(Collected data)
────
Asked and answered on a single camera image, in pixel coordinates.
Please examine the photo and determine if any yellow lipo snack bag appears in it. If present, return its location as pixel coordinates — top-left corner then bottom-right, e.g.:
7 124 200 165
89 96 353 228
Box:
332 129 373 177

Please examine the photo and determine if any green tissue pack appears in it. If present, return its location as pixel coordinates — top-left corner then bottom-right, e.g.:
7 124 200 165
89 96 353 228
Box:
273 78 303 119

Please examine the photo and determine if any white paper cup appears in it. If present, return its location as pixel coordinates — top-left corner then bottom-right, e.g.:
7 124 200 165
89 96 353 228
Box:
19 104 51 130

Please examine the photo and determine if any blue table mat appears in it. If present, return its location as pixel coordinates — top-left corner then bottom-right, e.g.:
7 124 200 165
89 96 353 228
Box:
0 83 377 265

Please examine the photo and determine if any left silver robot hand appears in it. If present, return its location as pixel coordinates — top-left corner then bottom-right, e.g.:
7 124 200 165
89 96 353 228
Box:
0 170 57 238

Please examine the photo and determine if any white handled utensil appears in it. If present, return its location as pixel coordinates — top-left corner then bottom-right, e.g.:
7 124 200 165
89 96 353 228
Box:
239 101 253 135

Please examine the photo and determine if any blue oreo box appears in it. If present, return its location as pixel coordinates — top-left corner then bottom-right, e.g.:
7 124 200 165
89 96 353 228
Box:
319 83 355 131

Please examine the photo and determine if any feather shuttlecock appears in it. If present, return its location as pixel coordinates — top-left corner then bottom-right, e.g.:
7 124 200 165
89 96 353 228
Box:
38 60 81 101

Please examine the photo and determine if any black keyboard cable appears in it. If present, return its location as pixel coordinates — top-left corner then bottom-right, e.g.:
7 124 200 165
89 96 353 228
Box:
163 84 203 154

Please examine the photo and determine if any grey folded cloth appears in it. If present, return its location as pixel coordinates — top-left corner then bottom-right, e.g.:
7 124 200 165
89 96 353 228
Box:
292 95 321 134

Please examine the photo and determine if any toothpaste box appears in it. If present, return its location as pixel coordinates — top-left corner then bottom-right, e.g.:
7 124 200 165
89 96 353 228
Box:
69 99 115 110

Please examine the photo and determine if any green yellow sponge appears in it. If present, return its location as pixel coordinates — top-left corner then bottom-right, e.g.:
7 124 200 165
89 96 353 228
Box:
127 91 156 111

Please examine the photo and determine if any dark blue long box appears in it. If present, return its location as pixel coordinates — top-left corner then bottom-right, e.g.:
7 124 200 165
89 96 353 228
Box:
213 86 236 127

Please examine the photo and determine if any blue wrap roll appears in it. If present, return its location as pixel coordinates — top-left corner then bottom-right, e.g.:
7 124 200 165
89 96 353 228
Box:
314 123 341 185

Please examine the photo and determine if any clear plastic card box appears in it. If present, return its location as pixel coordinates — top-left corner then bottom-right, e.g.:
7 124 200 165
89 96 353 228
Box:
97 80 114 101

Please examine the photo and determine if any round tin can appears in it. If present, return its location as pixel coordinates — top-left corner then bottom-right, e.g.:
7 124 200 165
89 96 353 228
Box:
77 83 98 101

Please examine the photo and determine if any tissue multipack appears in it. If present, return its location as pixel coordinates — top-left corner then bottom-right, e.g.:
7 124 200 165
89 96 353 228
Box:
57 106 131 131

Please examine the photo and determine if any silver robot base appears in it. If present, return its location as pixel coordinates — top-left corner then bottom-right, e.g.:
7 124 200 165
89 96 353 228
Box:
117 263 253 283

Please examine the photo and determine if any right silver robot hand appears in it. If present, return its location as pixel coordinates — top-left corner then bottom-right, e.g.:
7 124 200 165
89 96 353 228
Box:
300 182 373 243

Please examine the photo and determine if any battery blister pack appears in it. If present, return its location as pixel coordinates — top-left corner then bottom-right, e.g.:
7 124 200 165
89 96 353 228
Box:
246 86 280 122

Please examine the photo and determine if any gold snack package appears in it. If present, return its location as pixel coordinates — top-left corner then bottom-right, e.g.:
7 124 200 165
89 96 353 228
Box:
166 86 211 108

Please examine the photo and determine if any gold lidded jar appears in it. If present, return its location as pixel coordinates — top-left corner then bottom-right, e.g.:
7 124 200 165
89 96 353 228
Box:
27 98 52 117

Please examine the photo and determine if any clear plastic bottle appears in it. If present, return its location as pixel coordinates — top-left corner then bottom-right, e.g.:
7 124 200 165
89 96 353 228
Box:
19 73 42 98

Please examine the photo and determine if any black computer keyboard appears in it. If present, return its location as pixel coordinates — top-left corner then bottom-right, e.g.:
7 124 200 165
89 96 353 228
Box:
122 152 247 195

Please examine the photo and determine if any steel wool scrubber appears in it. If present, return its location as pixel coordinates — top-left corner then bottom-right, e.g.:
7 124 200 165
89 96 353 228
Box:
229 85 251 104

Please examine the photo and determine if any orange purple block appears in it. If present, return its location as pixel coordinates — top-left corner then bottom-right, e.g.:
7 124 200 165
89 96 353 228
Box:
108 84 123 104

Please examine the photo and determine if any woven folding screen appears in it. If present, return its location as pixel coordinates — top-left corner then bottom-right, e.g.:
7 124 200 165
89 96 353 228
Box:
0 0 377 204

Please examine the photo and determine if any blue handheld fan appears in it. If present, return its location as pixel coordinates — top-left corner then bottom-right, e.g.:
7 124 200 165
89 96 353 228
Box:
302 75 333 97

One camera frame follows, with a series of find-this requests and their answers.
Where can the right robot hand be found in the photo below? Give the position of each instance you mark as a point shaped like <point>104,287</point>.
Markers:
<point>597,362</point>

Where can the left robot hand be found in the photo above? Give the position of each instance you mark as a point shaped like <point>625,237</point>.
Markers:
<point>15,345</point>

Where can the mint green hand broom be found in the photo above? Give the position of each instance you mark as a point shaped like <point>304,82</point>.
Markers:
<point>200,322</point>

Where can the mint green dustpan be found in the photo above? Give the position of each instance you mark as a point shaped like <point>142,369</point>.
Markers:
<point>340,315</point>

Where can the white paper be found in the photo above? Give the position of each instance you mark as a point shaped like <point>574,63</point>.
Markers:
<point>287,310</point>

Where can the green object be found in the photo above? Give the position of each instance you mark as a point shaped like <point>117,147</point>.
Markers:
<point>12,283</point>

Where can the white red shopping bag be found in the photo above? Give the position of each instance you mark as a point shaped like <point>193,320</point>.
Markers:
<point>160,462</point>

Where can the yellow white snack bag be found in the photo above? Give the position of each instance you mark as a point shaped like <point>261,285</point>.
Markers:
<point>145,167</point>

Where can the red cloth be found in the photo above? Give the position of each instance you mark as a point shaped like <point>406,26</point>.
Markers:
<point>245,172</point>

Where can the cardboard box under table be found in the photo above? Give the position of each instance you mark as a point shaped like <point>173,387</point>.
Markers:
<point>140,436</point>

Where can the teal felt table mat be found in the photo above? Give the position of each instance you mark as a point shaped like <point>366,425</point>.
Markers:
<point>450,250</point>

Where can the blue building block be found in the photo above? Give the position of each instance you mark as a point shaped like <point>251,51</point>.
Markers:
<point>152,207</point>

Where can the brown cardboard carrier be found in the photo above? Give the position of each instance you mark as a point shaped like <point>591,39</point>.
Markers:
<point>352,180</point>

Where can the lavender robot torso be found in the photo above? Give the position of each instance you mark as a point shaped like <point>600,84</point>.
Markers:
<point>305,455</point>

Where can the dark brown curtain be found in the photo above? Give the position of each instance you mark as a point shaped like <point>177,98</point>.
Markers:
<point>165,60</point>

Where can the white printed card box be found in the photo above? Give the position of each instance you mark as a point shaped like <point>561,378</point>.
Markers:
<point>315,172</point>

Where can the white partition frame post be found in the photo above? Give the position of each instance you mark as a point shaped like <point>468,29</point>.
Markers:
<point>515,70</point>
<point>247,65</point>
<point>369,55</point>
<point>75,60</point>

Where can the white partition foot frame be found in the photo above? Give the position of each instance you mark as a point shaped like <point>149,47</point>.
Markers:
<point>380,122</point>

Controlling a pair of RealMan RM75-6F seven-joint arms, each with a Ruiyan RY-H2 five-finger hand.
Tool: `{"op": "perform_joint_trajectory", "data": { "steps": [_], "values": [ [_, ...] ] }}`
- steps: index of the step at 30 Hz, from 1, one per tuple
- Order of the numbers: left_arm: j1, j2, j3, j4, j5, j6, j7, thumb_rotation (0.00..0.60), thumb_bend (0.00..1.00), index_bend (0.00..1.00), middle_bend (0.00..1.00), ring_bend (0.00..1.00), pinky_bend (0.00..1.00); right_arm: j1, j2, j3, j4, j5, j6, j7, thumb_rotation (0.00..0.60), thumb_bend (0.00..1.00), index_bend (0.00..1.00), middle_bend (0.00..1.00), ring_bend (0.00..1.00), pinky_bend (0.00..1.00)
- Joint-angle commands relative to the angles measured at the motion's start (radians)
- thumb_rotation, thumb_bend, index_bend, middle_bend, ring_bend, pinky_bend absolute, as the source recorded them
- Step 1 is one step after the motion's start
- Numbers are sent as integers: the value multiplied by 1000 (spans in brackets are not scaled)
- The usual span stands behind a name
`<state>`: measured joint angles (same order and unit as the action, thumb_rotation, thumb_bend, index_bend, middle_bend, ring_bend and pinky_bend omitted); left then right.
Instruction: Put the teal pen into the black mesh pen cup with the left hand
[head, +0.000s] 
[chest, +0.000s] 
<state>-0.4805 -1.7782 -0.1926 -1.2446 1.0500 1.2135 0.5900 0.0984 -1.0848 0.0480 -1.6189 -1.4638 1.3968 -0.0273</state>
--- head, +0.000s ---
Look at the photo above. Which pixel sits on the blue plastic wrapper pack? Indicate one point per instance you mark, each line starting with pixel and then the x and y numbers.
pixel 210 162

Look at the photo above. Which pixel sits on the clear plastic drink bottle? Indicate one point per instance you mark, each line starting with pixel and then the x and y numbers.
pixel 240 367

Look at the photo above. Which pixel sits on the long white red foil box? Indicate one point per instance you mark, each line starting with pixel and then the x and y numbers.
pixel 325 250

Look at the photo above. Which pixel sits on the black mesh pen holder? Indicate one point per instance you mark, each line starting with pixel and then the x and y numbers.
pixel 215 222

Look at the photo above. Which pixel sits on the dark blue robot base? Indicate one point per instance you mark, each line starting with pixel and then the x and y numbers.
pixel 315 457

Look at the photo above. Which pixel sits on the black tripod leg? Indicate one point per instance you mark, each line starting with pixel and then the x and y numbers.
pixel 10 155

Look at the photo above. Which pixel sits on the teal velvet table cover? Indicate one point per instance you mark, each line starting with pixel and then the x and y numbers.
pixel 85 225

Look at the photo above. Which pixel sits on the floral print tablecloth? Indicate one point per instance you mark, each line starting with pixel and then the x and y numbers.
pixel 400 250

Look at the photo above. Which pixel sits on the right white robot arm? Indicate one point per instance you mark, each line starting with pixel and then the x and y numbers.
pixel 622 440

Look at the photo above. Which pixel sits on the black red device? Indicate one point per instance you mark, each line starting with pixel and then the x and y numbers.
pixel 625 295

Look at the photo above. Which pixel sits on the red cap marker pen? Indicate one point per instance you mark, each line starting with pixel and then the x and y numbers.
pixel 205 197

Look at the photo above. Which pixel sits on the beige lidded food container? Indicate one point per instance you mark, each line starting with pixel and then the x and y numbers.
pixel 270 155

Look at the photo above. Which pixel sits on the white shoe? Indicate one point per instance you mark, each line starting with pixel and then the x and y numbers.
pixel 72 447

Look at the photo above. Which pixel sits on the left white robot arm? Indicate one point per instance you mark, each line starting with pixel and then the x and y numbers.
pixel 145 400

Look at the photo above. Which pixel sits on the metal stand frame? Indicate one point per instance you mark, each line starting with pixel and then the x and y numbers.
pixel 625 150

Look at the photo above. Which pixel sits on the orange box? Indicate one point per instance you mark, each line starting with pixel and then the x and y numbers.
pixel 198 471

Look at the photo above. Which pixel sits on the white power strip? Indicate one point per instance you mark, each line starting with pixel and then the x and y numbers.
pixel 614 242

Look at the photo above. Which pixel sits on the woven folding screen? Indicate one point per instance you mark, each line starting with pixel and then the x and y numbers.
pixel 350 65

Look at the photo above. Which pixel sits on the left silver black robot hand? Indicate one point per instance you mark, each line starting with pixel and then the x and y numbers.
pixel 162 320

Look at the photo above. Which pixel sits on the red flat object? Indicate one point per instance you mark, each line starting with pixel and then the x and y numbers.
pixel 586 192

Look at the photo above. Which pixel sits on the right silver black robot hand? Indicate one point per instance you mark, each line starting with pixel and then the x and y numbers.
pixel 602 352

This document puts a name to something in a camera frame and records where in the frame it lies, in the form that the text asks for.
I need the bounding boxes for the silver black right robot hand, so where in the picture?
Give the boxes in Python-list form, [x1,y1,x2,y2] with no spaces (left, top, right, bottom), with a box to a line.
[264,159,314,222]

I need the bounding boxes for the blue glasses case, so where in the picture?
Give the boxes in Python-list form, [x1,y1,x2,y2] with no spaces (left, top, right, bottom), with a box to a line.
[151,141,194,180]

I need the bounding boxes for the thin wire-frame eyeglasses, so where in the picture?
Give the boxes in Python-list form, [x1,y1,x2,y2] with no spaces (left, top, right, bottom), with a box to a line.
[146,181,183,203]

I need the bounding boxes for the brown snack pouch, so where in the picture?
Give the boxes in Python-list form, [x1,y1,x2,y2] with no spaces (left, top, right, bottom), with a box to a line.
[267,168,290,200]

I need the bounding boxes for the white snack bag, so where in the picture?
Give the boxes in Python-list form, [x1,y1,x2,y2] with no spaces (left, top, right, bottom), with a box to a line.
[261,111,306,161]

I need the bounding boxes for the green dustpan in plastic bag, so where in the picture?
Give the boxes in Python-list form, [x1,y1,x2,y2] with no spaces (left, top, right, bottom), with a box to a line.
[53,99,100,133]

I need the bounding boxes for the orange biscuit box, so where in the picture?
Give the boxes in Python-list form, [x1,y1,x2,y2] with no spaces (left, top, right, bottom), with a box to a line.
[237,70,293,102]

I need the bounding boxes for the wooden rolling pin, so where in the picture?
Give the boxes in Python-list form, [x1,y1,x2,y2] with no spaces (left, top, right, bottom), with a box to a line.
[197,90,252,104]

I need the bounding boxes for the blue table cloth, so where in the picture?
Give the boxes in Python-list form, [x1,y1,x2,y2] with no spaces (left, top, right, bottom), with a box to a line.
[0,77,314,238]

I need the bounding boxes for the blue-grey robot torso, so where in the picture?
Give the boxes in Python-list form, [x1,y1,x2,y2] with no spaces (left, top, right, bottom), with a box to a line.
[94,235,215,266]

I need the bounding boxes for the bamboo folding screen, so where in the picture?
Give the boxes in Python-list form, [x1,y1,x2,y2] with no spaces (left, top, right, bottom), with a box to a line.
────
> [What is required]:
Lines holding "partition": copy each one from the records above.

> [Response box]:
Where can the white partition frame post be found in the photo above? Give the position of each instance you mark as a point shaped like <point>468,29</point>.
Where can the white partition foot frame be found in the photo above? Give the position of each instance you mark as a point shaped like <point>149,47</point>.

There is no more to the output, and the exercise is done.